Your objective → Copy out every line of the material below, character for character, apart from the pictures.
━━━━━ Information shown
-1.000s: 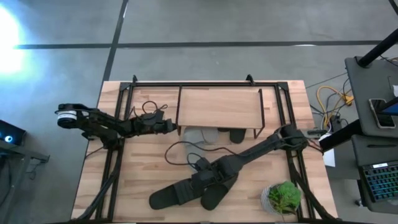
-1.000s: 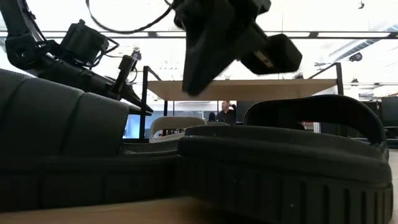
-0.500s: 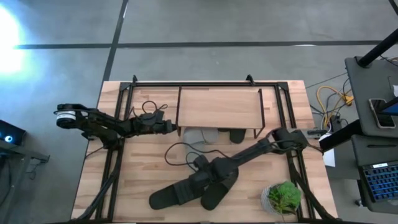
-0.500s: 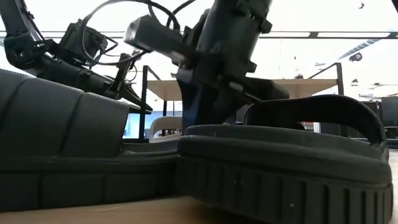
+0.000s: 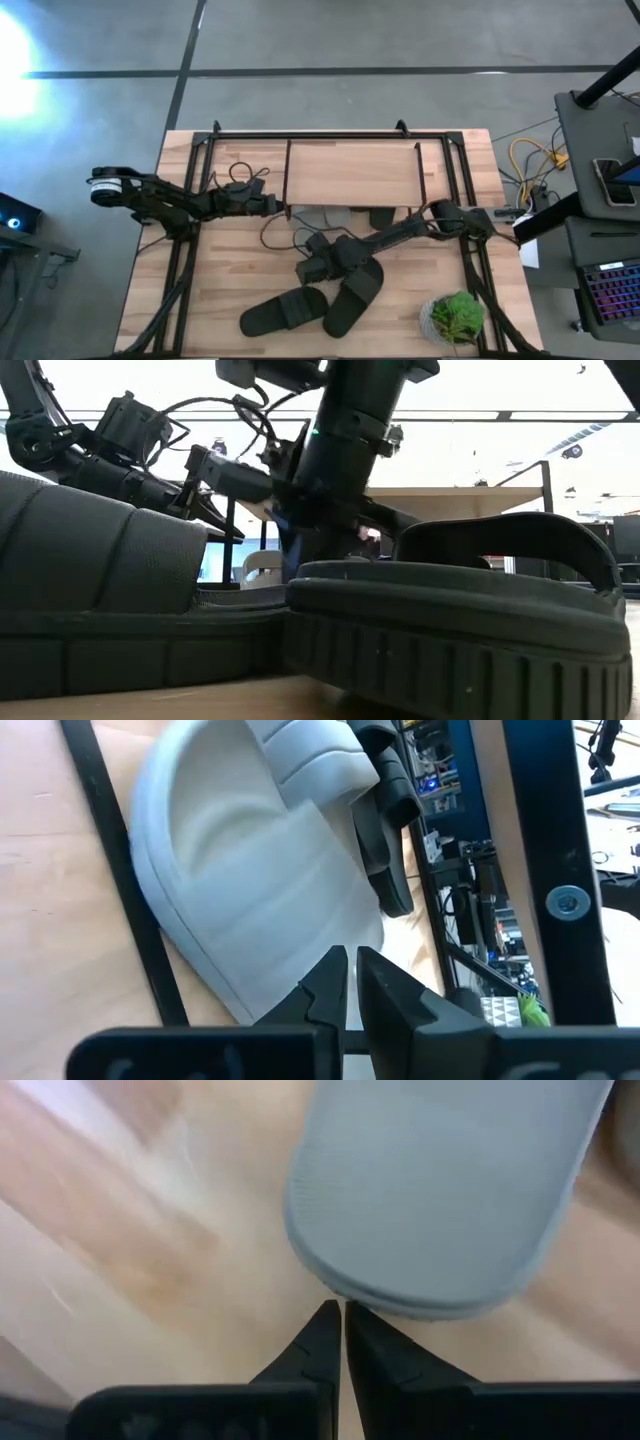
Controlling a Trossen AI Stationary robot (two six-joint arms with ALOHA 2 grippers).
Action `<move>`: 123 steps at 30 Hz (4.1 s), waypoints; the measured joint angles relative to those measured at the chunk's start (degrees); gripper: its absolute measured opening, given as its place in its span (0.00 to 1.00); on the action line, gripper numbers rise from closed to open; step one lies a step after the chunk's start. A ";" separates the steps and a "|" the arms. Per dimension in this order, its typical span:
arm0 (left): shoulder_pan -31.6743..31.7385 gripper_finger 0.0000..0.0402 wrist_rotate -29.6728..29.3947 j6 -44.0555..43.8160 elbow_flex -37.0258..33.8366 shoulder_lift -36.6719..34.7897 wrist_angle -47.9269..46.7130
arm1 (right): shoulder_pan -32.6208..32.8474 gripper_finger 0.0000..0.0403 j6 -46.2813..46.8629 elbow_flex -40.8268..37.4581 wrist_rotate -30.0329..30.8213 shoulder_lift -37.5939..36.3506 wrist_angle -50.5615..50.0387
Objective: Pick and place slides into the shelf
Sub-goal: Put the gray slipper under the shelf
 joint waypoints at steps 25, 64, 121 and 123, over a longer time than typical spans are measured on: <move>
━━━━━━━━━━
Solution below →
-1.000s: 
-1.000s: 
-0.500s: 
-0.500s: 
+0.000s: 
Controlling a Trossen AI Stationary robot (two six-joint arms with ALOHA 2 grippers).
Action `<move>`: 123 steps at 30 Hz (4.1 s), waypoints; the measured joint angles relative to those measured at the chunk's start (degrees); gripper: its absolute measured opening, given as its place in its span (0.00 to 1.00); on the action line, gripper numbers rise from closed to open; step one lies a step after the chunk's start. A ";" separates the steps and a "|" the arms. Per dimension in this order, its typical span:
arm0 (left): shoulder_pan -31.6743..31.7385 gripper_finger 0.0000..0.0402 wrist_rotate -29.6728..29.3947 j6 -44.0555..43.8160 elbow_flex -37.0258..33.8366 shoulder_lift -36.6719..34.7897 wrist_angle -47.9269..46.7130
arm1 (right): shoulder_pan -32.6208..32.8474 gripper_finger 0.0000..0.0403 j6 -46.2813..46.8629 elbow_flex -40.8268..37.4581 wrist_rotate -30.0329..30.8213 shoulder_lift -37.5939..36.3506 wrist_angle -50.5615..50.0387
Objective: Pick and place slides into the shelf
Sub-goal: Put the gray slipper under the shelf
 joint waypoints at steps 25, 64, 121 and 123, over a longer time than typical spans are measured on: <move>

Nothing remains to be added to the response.